Das Atelier von Adalbert Fässler befindet sich in der geschichtsträchtigen «Bleiche». Die Gebäudegruppe östlich vom Dorfkern von Appenzell gilt als besterhaltenes Beispiel alter Fassadenmalerei. Im Lauf der Jahrhunderte wurde hier Leinwand gebleicht, Korn gemahlen, Brot gebacken und Holz gesägt. Die Gebäudegruppe ist zwischen dem 16. und 19. Jahrhundert entstanden. Unmittelbar vor der Haustür fand im vergangenen September das Jubiläumsschwingfest statt. Zwei Monate später erinnert nur noch der teilweise abhumusierte Boden an die Schwingerarena. «Hoffentlich ist bis im Frühling wieder alles grün. Mitte Juni findet hier auf der Bleiche das Mittelalterspektakel statt», sagt der OK-Chef. Handwerker, Gewerbetreibende oder Bauersleute werden die Besucher auf eine Zeitreise ins Mittelalter mitnehmen. «Was mit den Händen geschaffen wird, gefällt mir», so der Kunstschaffende. Der «Sattleli», so der Spitzname der Familie Fässler, wird an einem Marktstand seine Druckwerkstatt aus dem 15. Jahrhundert zeigen, deren Druckplatten er selber gefertigt hat. Er liebt das Ursprüngliche.
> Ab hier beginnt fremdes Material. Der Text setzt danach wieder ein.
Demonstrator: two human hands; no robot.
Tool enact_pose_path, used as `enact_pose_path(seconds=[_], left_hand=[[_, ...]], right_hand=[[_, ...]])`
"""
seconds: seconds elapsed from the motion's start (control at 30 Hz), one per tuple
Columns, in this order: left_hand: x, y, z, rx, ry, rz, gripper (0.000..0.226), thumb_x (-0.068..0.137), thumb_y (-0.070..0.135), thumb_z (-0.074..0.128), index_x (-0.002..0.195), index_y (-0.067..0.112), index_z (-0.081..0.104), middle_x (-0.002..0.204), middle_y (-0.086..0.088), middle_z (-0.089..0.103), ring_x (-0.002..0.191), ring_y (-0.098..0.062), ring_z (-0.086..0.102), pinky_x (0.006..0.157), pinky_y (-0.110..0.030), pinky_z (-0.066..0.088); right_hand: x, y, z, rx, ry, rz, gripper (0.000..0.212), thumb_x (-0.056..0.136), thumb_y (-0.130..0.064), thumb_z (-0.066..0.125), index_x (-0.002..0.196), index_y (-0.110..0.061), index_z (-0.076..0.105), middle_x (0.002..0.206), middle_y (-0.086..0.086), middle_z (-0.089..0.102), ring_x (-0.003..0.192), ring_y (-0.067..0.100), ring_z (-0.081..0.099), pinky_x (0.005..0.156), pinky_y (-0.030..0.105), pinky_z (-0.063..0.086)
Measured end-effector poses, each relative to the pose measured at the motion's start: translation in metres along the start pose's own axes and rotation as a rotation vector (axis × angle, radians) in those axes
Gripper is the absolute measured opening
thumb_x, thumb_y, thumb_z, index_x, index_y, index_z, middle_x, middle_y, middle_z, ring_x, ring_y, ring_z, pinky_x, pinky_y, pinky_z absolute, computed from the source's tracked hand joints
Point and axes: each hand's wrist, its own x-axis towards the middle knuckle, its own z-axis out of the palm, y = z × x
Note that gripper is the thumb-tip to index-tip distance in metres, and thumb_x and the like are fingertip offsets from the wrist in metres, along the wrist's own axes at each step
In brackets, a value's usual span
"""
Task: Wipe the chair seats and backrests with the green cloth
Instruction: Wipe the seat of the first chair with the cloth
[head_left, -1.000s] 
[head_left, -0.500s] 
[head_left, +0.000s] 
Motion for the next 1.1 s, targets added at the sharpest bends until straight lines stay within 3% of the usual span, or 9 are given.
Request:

Tradition aus Süddeutschland
Für Adalbert Fässler ist es selbstverständlich, dass er seit über 40 Jahren im Fasnachtsverein Appenzell die «Trömmeler ond Botzerössli» leitet. «Botzerössli» sind einfache Pferdeattrappen aus Holz, die von Kindern bis hin zu Erwachsenen in ausgedienten Uniformen getragen werden. Adalbert Fässler bildet die rund 50 Trömmelibuebe und -meedle aus. Schon sein Grossvater und sein Vater waren Tambouren, der Bruder ist ebenso Tambour an der Fasnacht. «Es ist ein schönes Gefühl, wenn Kinder und Erwachsene am Vorabend des Schmutzigen Donnerstags die Appenzeller Fasnacht eröffnen», sagt er. Es wird vermutet, dass der Brauch der «Botzerössli» aus dem süddeutschen Raum stammt und von den Appenzeller übernommen wurde. Eine Tradition, die gelebt und an die künftige Generation weitergegeben wird.